Reproduce each of the entries that follow, exactly.

Source records
BEGIN

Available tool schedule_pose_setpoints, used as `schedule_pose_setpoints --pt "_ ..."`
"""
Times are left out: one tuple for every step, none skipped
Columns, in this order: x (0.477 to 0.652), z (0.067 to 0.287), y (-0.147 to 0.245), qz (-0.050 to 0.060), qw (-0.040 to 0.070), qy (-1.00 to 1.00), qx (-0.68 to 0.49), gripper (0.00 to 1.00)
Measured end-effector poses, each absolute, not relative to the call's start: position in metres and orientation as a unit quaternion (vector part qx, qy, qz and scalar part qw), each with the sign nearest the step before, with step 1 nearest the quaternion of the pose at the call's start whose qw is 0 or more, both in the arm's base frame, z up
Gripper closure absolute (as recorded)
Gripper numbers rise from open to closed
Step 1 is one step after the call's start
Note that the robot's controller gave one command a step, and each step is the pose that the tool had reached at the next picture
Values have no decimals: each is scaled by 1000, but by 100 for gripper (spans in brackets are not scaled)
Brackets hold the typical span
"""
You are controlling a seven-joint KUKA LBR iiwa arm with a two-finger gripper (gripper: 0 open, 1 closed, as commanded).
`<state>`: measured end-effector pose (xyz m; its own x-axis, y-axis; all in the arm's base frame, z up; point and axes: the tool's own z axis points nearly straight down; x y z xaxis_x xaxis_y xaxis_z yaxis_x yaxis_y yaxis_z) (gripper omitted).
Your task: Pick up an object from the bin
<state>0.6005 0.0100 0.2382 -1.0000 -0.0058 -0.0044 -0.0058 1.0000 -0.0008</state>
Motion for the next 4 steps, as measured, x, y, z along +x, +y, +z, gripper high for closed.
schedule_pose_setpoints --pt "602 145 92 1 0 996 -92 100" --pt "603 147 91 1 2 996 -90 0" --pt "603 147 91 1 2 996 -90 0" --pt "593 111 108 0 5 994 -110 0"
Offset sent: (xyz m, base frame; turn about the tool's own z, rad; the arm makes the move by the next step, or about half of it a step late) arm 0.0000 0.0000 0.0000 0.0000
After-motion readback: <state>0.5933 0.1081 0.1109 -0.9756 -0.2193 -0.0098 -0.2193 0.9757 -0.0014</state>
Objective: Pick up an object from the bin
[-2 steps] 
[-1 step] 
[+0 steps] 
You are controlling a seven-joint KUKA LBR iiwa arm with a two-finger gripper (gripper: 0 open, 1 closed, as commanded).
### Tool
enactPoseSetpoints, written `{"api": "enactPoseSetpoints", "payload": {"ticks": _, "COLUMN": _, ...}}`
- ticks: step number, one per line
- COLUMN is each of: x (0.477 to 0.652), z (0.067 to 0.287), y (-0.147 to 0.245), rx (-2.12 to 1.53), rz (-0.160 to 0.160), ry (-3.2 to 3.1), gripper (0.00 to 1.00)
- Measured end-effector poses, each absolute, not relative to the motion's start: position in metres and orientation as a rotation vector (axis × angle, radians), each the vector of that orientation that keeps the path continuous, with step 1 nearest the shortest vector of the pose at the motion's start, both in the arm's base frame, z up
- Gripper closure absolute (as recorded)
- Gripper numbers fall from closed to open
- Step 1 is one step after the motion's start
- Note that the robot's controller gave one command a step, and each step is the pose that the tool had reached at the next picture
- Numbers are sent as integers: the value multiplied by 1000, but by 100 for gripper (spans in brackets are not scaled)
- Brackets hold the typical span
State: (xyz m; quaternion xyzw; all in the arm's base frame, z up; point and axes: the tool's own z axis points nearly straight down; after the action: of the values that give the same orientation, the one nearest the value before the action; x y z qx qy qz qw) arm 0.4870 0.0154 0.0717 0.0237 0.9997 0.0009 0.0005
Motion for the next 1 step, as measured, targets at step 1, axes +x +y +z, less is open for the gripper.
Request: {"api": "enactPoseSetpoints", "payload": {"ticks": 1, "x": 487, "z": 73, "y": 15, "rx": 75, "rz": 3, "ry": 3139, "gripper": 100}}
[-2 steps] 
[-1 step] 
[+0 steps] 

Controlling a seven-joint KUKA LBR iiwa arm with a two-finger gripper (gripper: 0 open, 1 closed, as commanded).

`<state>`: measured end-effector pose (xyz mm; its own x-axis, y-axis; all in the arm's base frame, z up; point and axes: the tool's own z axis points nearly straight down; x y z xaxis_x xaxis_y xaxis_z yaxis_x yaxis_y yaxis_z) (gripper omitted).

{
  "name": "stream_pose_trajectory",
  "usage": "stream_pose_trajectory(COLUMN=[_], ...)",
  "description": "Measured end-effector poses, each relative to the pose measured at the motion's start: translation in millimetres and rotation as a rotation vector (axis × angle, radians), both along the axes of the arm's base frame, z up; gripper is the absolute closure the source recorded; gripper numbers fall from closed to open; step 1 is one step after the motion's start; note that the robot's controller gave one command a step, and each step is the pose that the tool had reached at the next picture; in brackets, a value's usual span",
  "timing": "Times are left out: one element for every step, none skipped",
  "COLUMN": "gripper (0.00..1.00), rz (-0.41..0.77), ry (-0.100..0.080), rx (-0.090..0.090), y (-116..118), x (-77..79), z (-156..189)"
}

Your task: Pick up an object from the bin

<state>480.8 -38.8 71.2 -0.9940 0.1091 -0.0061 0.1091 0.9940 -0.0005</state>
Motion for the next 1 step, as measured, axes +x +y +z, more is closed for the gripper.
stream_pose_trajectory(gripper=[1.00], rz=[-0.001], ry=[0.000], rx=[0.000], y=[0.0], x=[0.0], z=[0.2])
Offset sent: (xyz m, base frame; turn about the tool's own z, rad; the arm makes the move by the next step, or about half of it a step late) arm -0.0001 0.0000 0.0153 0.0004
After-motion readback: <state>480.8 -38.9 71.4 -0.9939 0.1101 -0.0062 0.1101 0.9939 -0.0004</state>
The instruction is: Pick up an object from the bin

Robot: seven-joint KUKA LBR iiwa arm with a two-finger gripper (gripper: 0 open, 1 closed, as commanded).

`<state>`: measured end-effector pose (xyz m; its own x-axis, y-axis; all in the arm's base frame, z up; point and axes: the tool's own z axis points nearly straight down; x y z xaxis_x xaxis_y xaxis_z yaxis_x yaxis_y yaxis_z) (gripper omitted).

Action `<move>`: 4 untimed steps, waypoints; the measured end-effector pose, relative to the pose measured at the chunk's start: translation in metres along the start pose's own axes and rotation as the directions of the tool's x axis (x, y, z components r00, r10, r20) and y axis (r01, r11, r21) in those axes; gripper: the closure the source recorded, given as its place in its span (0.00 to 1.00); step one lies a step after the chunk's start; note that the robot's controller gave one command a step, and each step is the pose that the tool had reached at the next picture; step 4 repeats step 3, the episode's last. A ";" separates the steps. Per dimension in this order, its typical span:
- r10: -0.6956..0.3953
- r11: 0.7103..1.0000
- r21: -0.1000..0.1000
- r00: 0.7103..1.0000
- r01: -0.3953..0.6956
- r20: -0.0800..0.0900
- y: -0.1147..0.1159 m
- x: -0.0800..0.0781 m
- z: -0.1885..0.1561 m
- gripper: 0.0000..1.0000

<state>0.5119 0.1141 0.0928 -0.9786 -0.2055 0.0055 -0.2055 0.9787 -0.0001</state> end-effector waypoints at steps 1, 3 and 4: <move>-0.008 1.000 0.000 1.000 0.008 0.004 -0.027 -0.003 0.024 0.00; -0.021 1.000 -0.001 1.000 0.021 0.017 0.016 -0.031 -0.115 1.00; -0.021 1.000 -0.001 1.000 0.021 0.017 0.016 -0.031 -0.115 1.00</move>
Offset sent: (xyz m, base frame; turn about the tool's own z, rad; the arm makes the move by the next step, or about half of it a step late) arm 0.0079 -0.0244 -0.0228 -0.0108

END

● Exercise solution
Available tool schedule_pose_setpoints, used as `schedule_pose_setpoints --pt "_ ..."`
"""
Times are left out: one tuple for every step, none skipped
Columns, in this order: x (0.477 to 0.652), z (0.067 to 0.287), y (-0.147 to 0.245), qz (-0.050 to 0.060), qw (-0.040 to 0.070), qy (-1.00 to 1.00), qx (-0.68 to 0.49), gripper (0.00 to 1.00)
Measured end-effector poses, each absolute, not relative to the call's start: position in metres and orientation as a unit quaternion (vector part qx, qy, qz and scalar part qw), each with the sign nearest the step before, with step 1 nearest the quaternion of the pose at the call's start whose qw is 0 or more, both in the arm's base frame, z up
Gripper closure absolute (as recorded)
Gripper numbers rise from open to closed
Step 1 is one step after the call's start
Note that the robot's controller gave one command a step, and each step is the pose that the tool had reached at the next picture
Values have no decimals: each is scaled by 1000, but by 100 for gripper (spans in brackets are not scaled)
Brackets hold the typical span
"""
You are controlling a seven-joint KUKA LBR iiwa arm with a two-finger gripper (gripper: 0 open, 1 closed, as commanded).
`<state>`: measured end-effector pose (xyz m; its own x-axis, y-axis; all in the arm's base frame, z up; point and axes: the tool's own z axis points nearly straight down; x y z xaxis_x xaxis_y xaxis_z yaxis_x yaxis_y yaxis_z) (gripper omitted).
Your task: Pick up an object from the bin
<state>0.6005 0.0100 0.2382 -1.0000 -0.0058 -0.0044 -0.0058 1.0000 -0.0008</state>
Motion for the next 4 steps, as measured, x, y, z along +x, +y, +z, gripper high for closed.
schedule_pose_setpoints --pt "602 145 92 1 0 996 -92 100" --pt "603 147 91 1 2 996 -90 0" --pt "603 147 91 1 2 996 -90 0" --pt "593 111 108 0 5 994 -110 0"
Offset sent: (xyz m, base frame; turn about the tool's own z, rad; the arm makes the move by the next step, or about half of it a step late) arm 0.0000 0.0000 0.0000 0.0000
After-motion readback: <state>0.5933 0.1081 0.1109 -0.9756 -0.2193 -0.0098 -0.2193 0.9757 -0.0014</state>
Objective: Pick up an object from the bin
[-2 steps] 
[-1 step] 
[+0 steps] 
You are controlling a seven-joint KUKA LBR iiwa arm with a two-finger gripper (gripper: 0 open, 1 closed, as commanded).
### Tool
enactPoseSetpoints, written `{"api": "enactPoseSetpoints", "payload": {"ticks": _, "COLUMN": _, ...}}`
- ticks: step number, one per line
- COLUMN is each of: x (0.477 to 0.652), z (0.067 to 0.287), y (-0.147 to 0.245), rx (-2.12 to 1.53), rz (-0.160 to 0.160), ry (-3.2 to 3.1), gripper (0.00 to 1.00)
- Measured end-effector poses, each absolute, not relative to the motion's start: position in metres and orientation as a rotation vector (axis × angle, radians), each the vector of that orientation that keeps the path continuous, with step 1 nearest the shortest vector of the pose at the motion's start, both in the arm's base frame, z up
- Gripper closure absolute (as recorded)
- Gripper numbers fall from closed to open
- Step 1 is one step after the motion's start
- Note that the robot's controller gave one command a step, and each step is the pose that the tool had reached at the next picture
- Numbers are sent as integers: the value multiplied by 1000, but by 100 for gripper (spans in brackets are not scaled)
- Brackets hold the typical span
State: (xyz m; quaternion xyzw; all in the arm's base frame, z up; point and axes: the tool's own z axis points nearly straight down; after the action: of the values that give the same orientation, the one nearest the value before the action; x y z qx qy qz qw) arm 0.4870 0.0154 0.0717 0.0237 0.9997 0.0009 0.0005
Motion for the next 1 step, as measured, targets at step 1, axes +x +y +z, less is open for the gripper.
Request: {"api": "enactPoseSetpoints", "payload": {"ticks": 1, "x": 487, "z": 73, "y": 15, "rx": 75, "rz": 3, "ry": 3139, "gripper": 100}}
[-2 steps] 
[-1 step] 
[+0 steps] 

Controlling a seven-joint KUKA LBR iiwa arm with a two-finger gripper (gripper: 0 open, 1 closed, as commanded).

`<state>`: measured end-effector pose (xyz mm; its own x-axis, y-axis; all in the arm's base frame, z up; point and axes: the tool's own z axis points nearly straight down; x y z xaxis_x xaxis_y xaxis_z yaxis_x yaxis_y yaxis_z) (gripper omitted).

{
  "name": "stream_pose_trajectory",
  "usage": "stream_pose_trajectory(COLUMN=[_], ...)",
  "description": "Measured end-effector poses, each relative to the pose measured at the motion's start: translation in millimetres and rotation as a rotation vector (axis × angle, radians), both along the axes of the arm's base frame, z up; gripper is the absolute closure the source recorded; gripper numbers fall from closed to open; step 1 is one step after the motion's start; note that the robot's controller gave one command a step, and each step is the pose that the tool had reached at the next picture; in brackets, a value's usual span",
  "timing": "Times are left out: one element for every step, none skipped",
  "COLUMN": "gripper (0.00..1.00), rz (-0.41..0.77), ry (-0.100..0.080), rx (-0.090..0.090), y (-116..118), x (-77..79), z (-156..189)"
}

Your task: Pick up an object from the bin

<state>480.8 -38.8 71.2 -0.9940 0.1091 -0.0061 0.1091 0.9940 -0.0005</state>
Motion for the next 1 step, as measured, axes +x +y +z, more is closed for the gripper.
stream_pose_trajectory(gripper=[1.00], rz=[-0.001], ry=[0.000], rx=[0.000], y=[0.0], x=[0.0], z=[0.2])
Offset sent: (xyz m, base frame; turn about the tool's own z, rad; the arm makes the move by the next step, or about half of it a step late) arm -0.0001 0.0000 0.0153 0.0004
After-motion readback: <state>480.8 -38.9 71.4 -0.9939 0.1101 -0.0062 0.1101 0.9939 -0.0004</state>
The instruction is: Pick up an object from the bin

Robot: seven-joint KUKA LBR iiwa arm with a two-finger gripper (gripper: 0 open, 1 closed, as commanded).

`<state>`: measured end-effector pose (xyz m; its own x-axis, y-axis; all in the arm's base frame, z up; point and axes: the tool's own z axis points nearly straight down; x y z xaxis_x xaxis_y xaxis_z yaxis_x yaxis_y yaxis_z) (gripper omitted).

Action `<move>`: 4 untimed steps, waypoints; the measured end-effector pose, relative to the pose measured at the chunk's start: translation in metres along the start pose's own axes and rotation as the directions of the tool's x axis (x, y, z components r00, r10, r20) and y axis (r01, r11, r21) in those axes; gripper: the closure the source recorded, given as its place in its span (0.00 to 1.00); step one lies a step after the chunk's start; note that the robot's controller gave one command a step, and each step is the pose that the tool had reached at the next picture; step 4 repeats step 3, the episode's last. A ";" separates the steps. Per dimension in this order, its typical span:
- r10: -0.6956..0.3953
- r11: 0.7103..1.0000
- r21: -0.1000..0.1000
- r00: 0.7103..1.0000
- r01: -0.3953..0.6956
- r20: -0.0800..0.0900
- y: -0.1147..0.1159 m
- x: -0.0800..0.0781 m
- z: -0.1885..0.1561 m
- gripper: 0.0000..1.0000

<state>0.5119 0.1141 0.0928 -0.9786 -0.2055 0.0055 -0.2055 0.9787 -0.0001</state> end-effector waypoints at steps 1, 3 and 4: <move>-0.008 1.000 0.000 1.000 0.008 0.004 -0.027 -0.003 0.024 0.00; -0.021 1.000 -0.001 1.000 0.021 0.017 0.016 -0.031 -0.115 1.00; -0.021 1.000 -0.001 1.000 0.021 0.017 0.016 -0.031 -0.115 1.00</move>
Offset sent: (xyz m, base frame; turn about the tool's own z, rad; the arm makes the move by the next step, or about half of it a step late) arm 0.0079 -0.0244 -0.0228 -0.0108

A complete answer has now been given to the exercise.